Video images are often corrupted by noise during the video image acquisition or transmission process. In order to improve the visual appearance of such images, an effective filtering technique is often required to reduce the noise level therein. Traditional noise reduction techniques mainly involve applying a linear filter such as an averaging filter to all of the pixels in a video frame (“image”). While this reduces noise level in the image, such a linear filtering technique also indiscriminately blurs edges in the image.
In order to prevent image edge blurring, a noise reduction filter must be adaptive to local structures, such as edges, in the image. One such adaptive technique is known as directional filtering. Directional filtering attempts to avoid image blurring by adapting linear filtering to image edge directions in such a way that the filter utilized is always applied along the edge direction not across the edge direction.
FIG. 1 shows a block diagram of an example directional filter 100. At each image pixel, first the 2-D local variance is computed by a local variance calculator 120 for a small window.
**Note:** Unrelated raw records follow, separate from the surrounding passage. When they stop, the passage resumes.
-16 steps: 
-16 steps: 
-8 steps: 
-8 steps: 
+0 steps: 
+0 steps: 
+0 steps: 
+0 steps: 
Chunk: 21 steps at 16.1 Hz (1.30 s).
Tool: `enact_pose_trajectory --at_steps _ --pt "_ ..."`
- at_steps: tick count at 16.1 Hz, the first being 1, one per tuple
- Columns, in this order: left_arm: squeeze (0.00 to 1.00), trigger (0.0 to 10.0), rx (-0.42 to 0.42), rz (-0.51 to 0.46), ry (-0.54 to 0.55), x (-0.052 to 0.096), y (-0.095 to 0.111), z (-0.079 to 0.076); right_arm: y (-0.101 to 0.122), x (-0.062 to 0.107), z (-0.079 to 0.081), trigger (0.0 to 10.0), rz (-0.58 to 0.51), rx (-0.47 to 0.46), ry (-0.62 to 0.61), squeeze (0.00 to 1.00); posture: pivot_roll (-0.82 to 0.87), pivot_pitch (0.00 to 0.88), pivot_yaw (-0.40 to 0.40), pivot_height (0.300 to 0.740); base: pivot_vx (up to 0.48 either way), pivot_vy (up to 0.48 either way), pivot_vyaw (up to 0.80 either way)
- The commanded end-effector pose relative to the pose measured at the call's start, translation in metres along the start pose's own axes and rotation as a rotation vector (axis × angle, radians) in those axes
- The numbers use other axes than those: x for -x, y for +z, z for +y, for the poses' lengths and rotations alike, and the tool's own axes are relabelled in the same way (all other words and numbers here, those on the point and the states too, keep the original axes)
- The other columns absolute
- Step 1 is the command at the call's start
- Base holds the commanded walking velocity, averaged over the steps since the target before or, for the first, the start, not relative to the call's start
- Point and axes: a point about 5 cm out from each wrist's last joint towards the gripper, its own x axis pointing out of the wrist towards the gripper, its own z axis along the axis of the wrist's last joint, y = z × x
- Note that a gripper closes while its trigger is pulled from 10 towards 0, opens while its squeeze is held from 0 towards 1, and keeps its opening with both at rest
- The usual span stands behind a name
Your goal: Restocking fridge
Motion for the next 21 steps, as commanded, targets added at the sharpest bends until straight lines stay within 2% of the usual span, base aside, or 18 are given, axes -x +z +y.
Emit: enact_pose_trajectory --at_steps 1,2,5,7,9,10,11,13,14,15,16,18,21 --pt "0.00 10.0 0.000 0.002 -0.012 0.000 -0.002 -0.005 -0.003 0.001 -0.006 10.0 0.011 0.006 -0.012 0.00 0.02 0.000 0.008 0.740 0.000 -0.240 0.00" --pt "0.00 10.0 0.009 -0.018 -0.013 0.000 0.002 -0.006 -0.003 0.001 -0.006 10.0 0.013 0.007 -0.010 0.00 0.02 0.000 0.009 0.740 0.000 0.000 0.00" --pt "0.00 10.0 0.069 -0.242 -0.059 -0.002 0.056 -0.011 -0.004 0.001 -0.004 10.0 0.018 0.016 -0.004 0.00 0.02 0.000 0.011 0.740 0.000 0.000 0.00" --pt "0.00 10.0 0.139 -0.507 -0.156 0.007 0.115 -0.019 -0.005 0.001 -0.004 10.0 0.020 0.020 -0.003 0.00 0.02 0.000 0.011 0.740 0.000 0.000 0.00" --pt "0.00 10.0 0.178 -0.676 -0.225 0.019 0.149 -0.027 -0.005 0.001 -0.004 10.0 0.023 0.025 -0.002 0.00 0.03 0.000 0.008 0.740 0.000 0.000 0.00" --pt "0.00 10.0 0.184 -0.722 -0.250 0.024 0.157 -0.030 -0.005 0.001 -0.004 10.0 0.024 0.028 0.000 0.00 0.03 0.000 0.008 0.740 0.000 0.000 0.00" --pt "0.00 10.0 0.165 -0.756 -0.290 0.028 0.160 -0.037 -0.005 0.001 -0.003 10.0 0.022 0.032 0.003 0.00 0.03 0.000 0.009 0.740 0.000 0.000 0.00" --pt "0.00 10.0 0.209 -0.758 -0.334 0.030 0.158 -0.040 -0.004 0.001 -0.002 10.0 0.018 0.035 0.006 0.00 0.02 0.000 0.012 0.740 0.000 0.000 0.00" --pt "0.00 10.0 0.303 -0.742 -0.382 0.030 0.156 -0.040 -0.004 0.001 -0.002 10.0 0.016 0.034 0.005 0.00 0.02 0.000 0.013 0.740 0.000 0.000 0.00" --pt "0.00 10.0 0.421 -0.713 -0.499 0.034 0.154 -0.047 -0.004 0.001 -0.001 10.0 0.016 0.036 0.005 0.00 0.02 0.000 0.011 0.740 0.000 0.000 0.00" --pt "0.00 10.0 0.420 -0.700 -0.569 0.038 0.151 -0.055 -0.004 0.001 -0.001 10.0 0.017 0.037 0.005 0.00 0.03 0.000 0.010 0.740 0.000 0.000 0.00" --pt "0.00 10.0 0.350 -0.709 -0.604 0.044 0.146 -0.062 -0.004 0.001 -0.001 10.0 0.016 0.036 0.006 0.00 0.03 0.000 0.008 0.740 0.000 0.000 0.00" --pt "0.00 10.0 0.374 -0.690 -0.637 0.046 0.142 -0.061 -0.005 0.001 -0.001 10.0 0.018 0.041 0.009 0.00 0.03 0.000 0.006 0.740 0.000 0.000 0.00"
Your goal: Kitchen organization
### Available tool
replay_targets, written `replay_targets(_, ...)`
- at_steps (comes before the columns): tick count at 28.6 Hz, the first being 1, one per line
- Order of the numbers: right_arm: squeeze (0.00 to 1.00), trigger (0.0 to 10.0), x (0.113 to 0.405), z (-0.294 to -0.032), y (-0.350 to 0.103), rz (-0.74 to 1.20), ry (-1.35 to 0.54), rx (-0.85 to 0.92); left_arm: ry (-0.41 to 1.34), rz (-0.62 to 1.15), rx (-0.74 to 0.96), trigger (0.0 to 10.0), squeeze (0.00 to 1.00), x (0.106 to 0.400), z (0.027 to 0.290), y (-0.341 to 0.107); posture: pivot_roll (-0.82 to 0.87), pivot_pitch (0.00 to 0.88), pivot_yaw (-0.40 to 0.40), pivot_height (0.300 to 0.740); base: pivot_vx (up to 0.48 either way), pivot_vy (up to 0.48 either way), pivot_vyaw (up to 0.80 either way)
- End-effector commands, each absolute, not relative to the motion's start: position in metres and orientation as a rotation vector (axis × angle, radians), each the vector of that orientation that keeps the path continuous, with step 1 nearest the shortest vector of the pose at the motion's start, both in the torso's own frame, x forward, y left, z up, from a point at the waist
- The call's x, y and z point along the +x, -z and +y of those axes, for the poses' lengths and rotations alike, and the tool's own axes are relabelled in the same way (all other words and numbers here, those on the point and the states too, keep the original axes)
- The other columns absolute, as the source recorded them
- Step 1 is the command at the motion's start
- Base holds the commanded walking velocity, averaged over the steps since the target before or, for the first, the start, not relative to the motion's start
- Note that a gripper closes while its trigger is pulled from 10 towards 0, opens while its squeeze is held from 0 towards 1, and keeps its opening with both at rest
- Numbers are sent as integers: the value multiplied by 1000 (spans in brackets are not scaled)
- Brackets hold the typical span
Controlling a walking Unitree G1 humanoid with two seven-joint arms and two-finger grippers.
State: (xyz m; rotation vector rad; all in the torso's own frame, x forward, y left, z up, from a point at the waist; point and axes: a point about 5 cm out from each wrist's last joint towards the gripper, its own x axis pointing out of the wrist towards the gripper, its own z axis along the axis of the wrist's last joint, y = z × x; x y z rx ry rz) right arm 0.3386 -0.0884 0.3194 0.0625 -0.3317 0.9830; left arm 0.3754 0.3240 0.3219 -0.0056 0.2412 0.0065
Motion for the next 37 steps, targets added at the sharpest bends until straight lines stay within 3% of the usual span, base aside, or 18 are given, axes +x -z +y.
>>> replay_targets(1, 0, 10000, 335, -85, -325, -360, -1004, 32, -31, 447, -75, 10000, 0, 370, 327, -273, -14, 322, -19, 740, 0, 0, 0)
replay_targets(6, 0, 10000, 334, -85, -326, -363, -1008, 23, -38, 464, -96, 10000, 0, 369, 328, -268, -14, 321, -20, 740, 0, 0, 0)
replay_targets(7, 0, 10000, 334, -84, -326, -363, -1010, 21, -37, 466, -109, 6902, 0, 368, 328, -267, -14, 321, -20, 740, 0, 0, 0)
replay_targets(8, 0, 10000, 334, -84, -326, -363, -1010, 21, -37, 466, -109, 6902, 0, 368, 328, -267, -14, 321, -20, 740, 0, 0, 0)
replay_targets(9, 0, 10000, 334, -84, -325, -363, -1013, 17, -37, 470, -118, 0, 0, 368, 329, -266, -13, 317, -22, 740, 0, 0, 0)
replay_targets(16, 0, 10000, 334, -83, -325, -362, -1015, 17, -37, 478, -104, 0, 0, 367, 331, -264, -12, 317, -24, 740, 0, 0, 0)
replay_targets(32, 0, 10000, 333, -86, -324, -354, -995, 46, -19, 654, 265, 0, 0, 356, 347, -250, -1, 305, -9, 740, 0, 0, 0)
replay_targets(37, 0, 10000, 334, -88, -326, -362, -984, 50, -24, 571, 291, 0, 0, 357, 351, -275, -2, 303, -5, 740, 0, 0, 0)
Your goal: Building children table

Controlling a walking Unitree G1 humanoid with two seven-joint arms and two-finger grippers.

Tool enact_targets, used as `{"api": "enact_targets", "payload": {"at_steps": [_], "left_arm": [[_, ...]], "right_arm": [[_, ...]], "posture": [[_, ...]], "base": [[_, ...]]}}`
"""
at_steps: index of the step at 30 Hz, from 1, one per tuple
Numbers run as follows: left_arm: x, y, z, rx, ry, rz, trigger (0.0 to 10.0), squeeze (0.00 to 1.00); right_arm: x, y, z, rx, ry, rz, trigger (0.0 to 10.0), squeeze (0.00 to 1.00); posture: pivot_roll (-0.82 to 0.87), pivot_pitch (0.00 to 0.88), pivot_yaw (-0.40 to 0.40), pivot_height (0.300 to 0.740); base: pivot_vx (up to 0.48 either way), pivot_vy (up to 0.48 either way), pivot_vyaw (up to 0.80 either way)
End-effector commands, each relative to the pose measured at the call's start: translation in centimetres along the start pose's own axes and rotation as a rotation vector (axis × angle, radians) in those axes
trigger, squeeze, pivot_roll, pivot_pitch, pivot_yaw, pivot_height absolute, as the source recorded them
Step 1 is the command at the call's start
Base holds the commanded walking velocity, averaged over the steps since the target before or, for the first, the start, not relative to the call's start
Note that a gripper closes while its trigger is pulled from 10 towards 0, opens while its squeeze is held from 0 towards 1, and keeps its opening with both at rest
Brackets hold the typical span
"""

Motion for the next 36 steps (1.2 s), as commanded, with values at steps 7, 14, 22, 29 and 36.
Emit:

Then, the 1-D local variances are computed along the horizontal, vertical, diagonal from upper left to lower right, and diagonal from upper right to lower left directions within the same window of pixels. To determine the edge direction, the 2-D variance is compared with a predetermined threshold in an edge direction detector block 140. If the 2-D variance is less than the threshold, then no edge is present at the pixel, and the pixel is considered having “no direction”. If the 2-D variance is greater than the threshold, then an edge is present at that pixel, and the direction with the smallest 1-D variance is considered as the edge direction of the pixel. Utilizing a filter 160, at “no direction” pixels, a 2-D average filter is applied. At a pixel with a detected edge direction, a 1-D average filter is applied along the detected direction. By filtering along image edge directions, the directional filter 100 is able to retain most of the image structures while reducing the noise level of the input image.
There are two major shortcomings to the directional filtering technique. The first is that the threshold value must be manually tuned and usually it is difficult to select the right value. An improperly selected threshold value will cause either image blurring or insufficient noise reduction. The second shortcoming of the directional filter is that the filter strength is fixed. That means a relatively clean image is processed the same way as a highly noisy image. This causes the relatively clean image to unnecessarily lose some fine structures and be degraded.